• **TASK ITEM**
What lines of the data below hold the string "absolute"? Copy each one out.

- - -

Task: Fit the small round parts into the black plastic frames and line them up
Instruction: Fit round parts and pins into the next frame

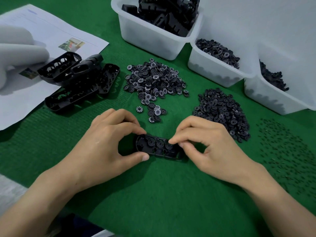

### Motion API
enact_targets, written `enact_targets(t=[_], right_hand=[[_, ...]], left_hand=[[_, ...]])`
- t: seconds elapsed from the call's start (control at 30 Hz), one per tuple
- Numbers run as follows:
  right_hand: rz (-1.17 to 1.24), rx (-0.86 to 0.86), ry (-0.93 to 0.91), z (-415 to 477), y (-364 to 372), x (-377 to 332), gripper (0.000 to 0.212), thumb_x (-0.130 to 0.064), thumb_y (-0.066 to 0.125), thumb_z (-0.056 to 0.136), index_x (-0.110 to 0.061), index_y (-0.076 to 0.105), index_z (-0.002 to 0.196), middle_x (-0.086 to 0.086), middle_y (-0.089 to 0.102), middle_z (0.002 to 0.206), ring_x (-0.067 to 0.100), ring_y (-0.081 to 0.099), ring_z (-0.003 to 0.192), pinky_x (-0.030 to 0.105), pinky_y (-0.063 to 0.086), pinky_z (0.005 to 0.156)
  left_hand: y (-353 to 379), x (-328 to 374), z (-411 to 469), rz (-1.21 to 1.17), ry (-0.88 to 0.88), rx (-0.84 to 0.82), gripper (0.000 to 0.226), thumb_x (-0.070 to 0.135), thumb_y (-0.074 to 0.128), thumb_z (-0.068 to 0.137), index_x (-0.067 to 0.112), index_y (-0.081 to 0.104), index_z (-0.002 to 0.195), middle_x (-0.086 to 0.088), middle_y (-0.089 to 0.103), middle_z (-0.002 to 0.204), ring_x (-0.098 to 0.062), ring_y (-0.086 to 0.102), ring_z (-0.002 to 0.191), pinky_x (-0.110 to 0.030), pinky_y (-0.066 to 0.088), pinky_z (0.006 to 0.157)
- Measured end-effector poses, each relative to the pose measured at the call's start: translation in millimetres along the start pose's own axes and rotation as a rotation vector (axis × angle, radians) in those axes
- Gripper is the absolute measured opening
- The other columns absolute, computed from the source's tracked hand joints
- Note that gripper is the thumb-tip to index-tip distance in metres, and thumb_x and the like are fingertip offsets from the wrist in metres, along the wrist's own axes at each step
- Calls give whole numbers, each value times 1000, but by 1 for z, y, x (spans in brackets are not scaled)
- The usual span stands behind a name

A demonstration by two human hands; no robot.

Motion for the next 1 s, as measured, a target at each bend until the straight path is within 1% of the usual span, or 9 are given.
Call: enact_targets(t=[0.1, 0.17, 0.3, 0.47, 0.57, 0.7, 0.9, 0.93, 1.0], right_hand=[[-5, -31, 30, 0, 1, 1, 19, -2, 61, 81, -15, 73, 88, -2, 61, 87, 9, 57, 78, 25, 48, 73], [41, 40, 74, -2, -10, 6, 20, 1, 63, 81, -15, 72, 88, -4, 63, 86, 6, 59, 80, 20, 47, 76], [86, 198, 279, -12, -31, 27, 24, 0, 64, 82, -24, 69, 84, -12, 65, 82, 3, 60, 74, 15, 47, 66], [151, 227, 483, -36, -39, 49, 24, -2, 63, 83, -26, 67, 83, -12, 66, 79, 1, 61, 64, 18, 52, 59], [143, 253, 532, -47, -45, 60, 27, 0, 63, 83, -26, 66, 82, -11, 65, 77, 0, 61, 62, 12, 50, 58], [37, 232, 520, -55, -49, 65, 18, -3, 68, 80, -22, 70, 81, -16, 63, 76, -7, 55, 59, 5, 41, 57], [-94, 160, 407, -40, -37, 62, 5, -11, 71, 77, -16, 72, 76, -14, 56, 68, -1, 51, 60, 6, 35, 59], [-115, 151, 400, -36, -35, 63, 3, -14, 71, 78, -16, 71, 77, -12, 57, 68, 0, 51, 60, 8, 36, 61], [-145, 139, 399, -30, -31, 64, 2, -17, 69, 79, -18, 70, 81, -9, 59, 72, 3, 53, 66, 24, 46, 67]], left_hand=[[0, 1, 0, 9, -9, -6, 51, 64, 55, 67, 26, 67, 99, 11, 53, 99, -11, 48, 94, -35, 40, 87], [0, 2, 0, 22, -15, -8, 49, 61, 61, 66, 26, 67, 100, 10, 53, 99, -13, 49, 94, -38, 41, 87], [3, 8, 3, 61, -25, -12, 51, 64, 63, 68, 26, 66, 102, 10, 53, 99, -14, 48, 94, -40, 41, 88], [19, 30, 12, 62, -11, -85, 58, 65, 47, 67, 28, 64, 107, 12, 49, 102, -9, 43, 98, -30, 36, 91], [35, 46, 19, 41, 19, -140, 56, 63, 49, 68, 29, 61, 111, 14, 45, 104, -6, 38, 100, -23, 30, 93], [54, 66, 27, 29, 77, -183, 50, 57, 56, 72, 28, 59, 112, 14, 43, 103, -5, 36, 99, -20, 26, 94], [72, 81, 32, -5, 134, -223, 44, 54, 67, 71, 26, 63, 105, 13, 47, 100, -7, 41, 96, -23, 32, 92], [72, 79, 31, -18, 132, -230, 44, 55, 65, 70, 26, 64, 103, 13, 48, 101, -6, 42, 96, -21, 32, 92], [70, 75, 31, -56, 124, -242, 45, 57, 62, 68, 26, 65, 100, 14, 48, 102, -5, 43, 98, -18, 32, 92]])
Point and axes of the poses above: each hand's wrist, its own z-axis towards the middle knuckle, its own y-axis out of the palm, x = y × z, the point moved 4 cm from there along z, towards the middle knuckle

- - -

• **WRITTEN ANSWER**
- Gripper is the absolute measured opening
- The other columns absolute, computed from the source's tracked hand joints

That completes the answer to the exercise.